§ **Assignment**
In the listing below, the line containing "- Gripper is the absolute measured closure" marks the end; copy exactly every line from the first through that one.

§ **Given material**
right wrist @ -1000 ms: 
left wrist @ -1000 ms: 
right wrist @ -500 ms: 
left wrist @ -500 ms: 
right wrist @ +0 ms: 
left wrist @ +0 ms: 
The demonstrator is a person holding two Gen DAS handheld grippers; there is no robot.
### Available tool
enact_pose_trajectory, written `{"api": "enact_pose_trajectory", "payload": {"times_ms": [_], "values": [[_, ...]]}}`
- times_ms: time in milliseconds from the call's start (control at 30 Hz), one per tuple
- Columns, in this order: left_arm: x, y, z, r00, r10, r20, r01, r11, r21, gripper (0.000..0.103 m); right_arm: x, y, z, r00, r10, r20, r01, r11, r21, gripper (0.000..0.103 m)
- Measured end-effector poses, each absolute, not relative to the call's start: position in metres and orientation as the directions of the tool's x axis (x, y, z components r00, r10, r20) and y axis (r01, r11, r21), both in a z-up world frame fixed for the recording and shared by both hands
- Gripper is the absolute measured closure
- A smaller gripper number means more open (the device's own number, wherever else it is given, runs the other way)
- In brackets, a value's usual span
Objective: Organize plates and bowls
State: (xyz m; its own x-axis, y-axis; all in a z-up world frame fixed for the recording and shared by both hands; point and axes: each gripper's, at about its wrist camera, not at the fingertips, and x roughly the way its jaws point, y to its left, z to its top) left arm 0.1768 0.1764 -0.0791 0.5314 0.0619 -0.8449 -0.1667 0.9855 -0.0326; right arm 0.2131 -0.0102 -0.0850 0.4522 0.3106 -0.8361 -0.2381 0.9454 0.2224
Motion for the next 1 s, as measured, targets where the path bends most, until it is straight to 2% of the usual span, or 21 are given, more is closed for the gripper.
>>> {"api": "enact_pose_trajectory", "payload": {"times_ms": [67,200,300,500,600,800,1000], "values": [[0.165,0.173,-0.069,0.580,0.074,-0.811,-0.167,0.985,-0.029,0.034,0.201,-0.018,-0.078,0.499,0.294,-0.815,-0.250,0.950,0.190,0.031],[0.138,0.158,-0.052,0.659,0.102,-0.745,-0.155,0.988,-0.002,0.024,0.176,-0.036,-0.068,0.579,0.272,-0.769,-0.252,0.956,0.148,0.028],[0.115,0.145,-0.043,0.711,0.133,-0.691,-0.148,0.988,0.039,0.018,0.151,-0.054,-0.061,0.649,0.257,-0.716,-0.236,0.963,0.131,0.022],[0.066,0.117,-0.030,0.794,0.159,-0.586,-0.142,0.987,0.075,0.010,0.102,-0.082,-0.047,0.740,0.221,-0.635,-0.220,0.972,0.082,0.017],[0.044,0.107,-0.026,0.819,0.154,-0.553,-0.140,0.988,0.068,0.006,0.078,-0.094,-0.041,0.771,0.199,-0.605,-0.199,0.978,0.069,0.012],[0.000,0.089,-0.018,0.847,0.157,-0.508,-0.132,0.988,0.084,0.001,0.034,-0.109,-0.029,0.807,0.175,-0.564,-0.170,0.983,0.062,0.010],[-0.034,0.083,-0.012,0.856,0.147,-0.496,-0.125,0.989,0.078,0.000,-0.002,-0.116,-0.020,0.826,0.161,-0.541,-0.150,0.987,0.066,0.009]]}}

§ **Result for this exercise**
right wrist @ -1000 ms: 
left wrist @ -1000 ms: 
right wrist @ -500 ms: 
left wrist @ -500 ms: 
right wrist @ +0 ms: 
left wrist @ +0 ms: 
The demonstrator is a person holding two Gen DAS handheld grippers; there is no robot.
### Available tool
enact_pose_trajectory, written `{"api": "enact_pose_trajectory", "payload": {"times_ms": [_], "values": [[_, ...]]}}`
- times_ms: time in milliseconds from the call's start (control at 30 Hz), one per tuple
- Columns, in this order: left_arm: x, y, z, r00, r10, r20, r01, r11, r21, gripper (0.000..0.103 m); right_arm: x, y, z, r00, r10, r20, r01, r11, r21, gripper (0.000..0.103 m)
- Measured end-effector poses, each absolute, not relative to the call's start: position in metres and orientation as the directions of the tool's x axis (x, y, z components r00, r10, r20) and y axis (r01, r11, r21), both in a z-up world frame fixed for the recording and shared by both hands
- Gripper is the absolute measured closure

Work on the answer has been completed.